## Assignment
Please copy each line of the data that includes the string "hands".

## Supplied data

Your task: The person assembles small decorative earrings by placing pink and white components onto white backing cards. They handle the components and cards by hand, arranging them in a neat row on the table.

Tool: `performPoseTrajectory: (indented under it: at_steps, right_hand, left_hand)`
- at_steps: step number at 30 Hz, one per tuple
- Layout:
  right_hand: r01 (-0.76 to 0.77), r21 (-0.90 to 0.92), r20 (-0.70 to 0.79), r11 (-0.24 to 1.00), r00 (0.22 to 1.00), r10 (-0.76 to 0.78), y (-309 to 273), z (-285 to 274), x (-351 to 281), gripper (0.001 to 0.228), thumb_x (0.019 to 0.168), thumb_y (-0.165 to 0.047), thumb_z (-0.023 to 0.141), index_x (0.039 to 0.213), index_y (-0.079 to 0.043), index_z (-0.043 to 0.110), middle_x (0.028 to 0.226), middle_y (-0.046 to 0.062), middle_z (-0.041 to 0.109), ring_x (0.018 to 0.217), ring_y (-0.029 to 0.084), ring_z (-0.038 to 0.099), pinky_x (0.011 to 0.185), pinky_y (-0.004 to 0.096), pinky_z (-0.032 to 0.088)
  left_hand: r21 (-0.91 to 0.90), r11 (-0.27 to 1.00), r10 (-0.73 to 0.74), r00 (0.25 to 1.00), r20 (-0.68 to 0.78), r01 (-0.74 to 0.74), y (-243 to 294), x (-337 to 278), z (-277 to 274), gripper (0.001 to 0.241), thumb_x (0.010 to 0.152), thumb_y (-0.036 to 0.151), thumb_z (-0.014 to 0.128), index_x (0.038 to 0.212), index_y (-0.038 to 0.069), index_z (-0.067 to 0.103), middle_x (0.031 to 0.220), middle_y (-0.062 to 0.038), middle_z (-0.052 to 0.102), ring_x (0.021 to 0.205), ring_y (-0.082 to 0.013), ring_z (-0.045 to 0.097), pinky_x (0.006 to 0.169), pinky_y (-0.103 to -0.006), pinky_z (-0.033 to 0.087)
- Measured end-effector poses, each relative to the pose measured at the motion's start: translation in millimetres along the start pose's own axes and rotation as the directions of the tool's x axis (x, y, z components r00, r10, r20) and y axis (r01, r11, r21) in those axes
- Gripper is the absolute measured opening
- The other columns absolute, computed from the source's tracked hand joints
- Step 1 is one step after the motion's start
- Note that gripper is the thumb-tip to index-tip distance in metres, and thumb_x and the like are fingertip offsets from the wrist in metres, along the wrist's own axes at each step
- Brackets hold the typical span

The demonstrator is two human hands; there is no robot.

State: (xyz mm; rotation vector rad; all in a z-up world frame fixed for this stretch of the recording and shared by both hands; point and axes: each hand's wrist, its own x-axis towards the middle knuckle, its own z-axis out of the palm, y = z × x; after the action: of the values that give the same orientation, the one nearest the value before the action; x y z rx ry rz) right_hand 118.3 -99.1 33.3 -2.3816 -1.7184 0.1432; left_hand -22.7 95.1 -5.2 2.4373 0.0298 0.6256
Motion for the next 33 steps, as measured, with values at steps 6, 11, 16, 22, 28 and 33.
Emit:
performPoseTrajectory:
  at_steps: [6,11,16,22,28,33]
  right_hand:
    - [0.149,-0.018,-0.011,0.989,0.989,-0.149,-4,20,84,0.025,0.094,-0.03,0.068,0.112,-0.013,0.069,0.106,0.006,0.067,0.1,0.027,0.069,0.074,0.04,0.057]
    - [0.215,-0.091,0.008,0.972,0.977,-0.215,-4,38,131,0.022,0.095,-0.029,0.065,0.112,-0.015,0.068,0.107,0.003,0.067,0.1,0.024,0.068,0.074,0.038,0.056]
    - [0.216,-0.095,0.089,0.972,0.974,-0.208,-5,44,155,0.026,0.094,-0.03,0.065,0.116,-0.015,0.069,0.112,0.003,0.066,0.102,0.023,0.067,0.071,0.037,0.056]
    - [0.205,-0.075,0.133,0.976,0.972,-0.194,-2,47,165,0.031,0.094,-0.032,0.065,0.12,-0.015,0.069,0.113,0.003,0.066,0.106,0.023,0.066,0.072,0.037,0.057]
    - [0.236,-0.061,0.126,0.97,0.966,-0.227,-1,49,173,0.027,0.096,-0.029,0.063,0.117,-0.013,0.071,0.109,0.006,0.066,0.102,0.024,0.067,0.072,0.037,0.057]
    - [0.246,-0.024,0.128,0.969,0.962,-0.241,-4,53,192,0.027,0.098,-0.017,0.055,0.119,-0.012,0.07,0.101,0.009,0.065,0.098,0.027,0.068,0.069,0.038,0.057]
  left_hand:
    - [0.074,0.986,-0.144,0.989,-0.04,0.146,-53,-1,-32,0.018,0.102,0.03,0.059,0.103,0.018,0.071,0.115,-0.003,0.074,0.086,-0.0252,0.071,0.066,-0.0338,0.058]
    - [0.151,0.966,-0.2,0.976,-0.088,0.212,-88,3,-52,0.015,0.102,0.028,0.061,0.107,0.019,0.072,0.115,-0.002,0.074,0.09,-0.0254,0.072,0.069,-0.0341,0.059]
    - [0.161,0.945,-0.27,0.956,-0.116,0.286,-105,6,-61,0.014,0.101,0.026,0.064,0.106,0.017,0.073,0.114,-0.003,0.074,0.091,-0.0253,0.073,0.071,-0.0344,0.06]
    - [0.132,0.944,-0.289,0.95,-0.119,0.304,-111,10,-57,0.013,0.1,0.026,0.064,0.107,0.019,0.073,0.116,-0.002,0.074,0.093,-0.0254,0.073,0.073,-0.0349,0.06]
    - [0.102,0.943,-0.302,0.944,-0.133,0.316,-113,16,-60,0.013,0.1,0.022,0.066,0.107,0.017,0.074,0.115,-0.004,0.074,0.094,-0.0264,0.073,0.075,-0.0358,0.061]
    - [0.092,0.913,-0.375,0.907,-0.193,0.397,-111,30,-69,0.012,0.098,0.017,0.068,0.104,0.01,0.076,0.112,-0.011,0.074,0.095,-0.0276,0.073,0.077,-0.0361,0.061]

## Answer for this exercise
The demonstrator is two human hands; there is no robot.
State: (xyz mm; rotation vector rad; all in a z-up world frame fixed for this stretch of the recording and shared by both hands; point and axes: each hand's wrist, its own x-axis towards the middle knuckle, its own z-axis out of the palm, y = z × x; after the action: of the values that give the same orientation, the one nearest the value before the action; x y z rx ry rz) right_hand 118.3 -99.1 33.3 -2.3816 -1.7184 0.1432; left_hand -22.7 95.1 -5.2 2.4373 0.0298 0.6256

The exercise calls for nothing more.